Maybe from this you can see why the inventors of matrix notation wanted to write the pairs of numbers (the vectors) in exactly the same way. In this matrix equation, \( \bmatrix{p_0 \\ s_0} \) and \( \bmatrix{p_1 \\ s_1} \) really are the same kind of thing, namely a description of the position and speed of the car at different times, so it's good that they actually look the same in the equation.

The position and speed after 1 hour and after two hours can also be related by a simple pair of equations, namely:

\[ \begin{array}{c} p_2 &=& p_1 &+& s_1 \\ s_2 &=& & & s_1 \end{array} \]

Again, the first equation says that you calculate \( p_2 \) by starting with \( p_1 \) and then adding 1 hours worth of speed. The second equation just says the speed doesn't change. You can write this as a matrix equation ( Figure 2(a)):

\[ \bmatrix{ p_2 \\ s_2 } = \bmatrix{ 1 & 1 \\ 0 & 1} \bmatrix{ p_1 \\ s_1} \tag{2} \]
fig2a
Figure 2(a). The way the car's position and speed change over time can be written in a matrix. When the original position and speed \( \bmatrix{p_0 \\ s_0} \) are multiplied by this matrix, you get the car's position and speed after 1 hour, \( \bmatrix{p_1 \\ s_1} \).
fig2b
Figure 2(b). When the position and speed after 1 hour \( \bmatrix{p_1 \\ s_1} \) are multiplied by the same matrix, you get the car's position and speed after 2 hours, \( \bmatrix{p_2 \\ s_2} \).
fig2c
Figure 2(c). When the original position and speed \( \bmatrix{p_0 \\ s_0} \) are multiplied by this slightly different matrix, you immediately get the car's position and speed after 2 hours, \( \bmatrix{p_2 \\ s_2} \), without having to work out \( \bmatrix{p_1 \\ s_1} \).

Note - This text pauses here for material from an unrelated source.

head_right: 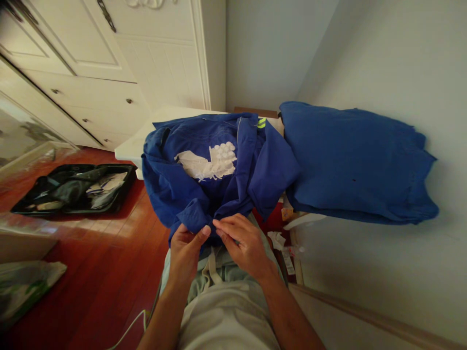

Notice that in the matrix equations (1) and (2), the matrix is the same. That matrix tells us how to transform the position and speed of the car at some time, into the position and speed of the car one hour later.

The position and speed at the start of the journey and after two hours can be related by a simple pair of equations, namely:

\[ \begin{array}{c} p_2 &=& p_0 &+& 2 s_0 \\ s_2 &=& & & s_0 \end{array} \]

The first equation says that you calculate \( p_1 \) by starting with \( p_0 \) and then adding 2 hours worth of speed. The second equation just says the speed doesn't change. You can write this as a matrix equation ( Figure 2(c)):

\[ \bmatrix{p_2 \\ s_2} = \bmatrix{1 & 2 \\ 0 & 1 } \bmatrix{p_0 \\ s_0} \tag{3} \]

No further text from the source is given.